Records contained in a dataset>
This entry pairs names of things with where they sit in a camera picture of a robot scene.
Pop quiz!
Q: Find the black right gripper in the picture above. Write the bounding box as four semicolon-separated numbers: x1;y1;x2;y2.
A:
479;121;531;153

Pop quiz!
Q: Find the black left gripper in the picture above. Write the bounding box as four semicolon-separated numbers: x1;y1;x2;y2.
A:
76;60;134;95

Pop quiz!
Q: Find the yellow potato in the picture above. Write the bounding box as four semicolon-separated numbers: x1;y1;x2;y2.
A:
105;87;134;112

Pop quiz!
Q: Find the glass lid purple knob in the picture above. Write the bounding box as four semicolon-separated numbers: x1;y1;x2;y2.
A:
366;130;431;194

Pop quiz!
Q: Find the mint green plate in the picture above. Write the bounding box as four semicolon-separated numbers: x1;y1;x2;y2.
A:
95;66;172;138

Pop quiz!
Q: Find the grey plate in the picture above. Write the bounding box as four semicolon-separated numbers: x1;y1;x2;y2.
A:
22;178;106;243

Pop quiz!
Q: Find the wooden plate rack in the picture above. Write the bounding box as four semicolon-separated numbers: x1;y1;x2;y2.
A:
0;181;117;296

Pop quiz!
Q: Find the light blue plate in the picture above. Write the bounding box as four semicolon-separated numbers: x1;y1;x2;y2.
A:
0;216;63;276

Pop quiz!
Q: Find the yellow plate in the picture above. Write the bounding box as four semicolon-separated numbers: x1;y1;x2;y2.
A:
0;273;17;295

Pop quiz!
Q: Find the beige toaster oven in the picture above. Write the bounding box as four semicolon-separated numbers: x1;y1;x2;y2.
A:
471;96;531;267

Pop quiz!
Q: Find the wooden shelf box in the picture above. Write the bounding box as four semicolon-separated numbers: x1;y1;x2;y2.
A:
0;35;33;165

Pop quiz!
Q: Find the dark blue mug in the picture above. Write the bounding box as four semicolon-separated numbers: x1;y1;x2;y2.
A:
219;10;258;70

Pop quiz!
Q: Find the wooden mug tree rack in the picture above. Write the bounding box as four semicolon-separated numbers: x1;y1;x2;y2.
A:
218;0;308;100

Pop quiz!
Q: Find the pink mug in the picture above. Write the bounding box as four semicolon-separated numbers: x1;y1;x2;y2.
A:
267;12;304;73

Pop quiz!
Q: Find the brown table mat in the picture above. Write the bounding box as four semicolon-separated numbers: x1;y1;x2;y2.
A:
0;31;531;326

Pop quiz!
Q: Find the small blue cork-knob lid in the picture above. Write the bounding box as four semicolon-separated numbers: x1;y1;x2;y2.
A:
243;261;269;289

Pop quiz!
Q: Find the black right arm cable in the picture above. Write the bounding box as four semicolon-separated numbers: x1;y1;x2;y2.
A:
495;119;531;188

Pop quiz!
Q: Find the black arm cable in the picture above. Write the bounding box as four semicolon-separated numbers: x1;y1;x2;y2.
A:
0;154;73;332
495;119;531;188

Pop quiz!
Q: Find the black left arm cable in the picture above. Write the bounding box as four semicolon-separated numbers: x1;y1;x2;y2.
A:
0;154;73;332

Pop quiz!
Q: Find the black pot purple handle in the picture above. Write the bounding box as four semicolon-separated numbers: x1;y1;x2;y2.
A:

TASK>
Write down every line of the data above that includes the string "black".

WRITTEN SOLUTION>
Q: Find the black right gripper in the picture above. Write the bounding box as four semicolon-separated numbers: x1;y1;x2;y2.
Q: Find the black left gripper in the picture above. Write the bounding box as four semicolon-separated numbers: x1;y1;x2;y2.
Q: Find the black right arm cable in the picture above. Write the bounding box as four semicolon-separated numbers: x1;y1;x2;y2.
Q: Find the black arm cable in the picture above. Write the bounding box as four semicolon-separated numbers: x1;y1;x2;y2.
Q: Find the black left arm cable in the picture above. Write the bounding box as four semicolon-separated numbers: x1;y1;x2;y2.
Q: Find the black pot purple handle in the picture above. Write the bounding box as four semicolon-separated numbers: x1;y1;x2;y2.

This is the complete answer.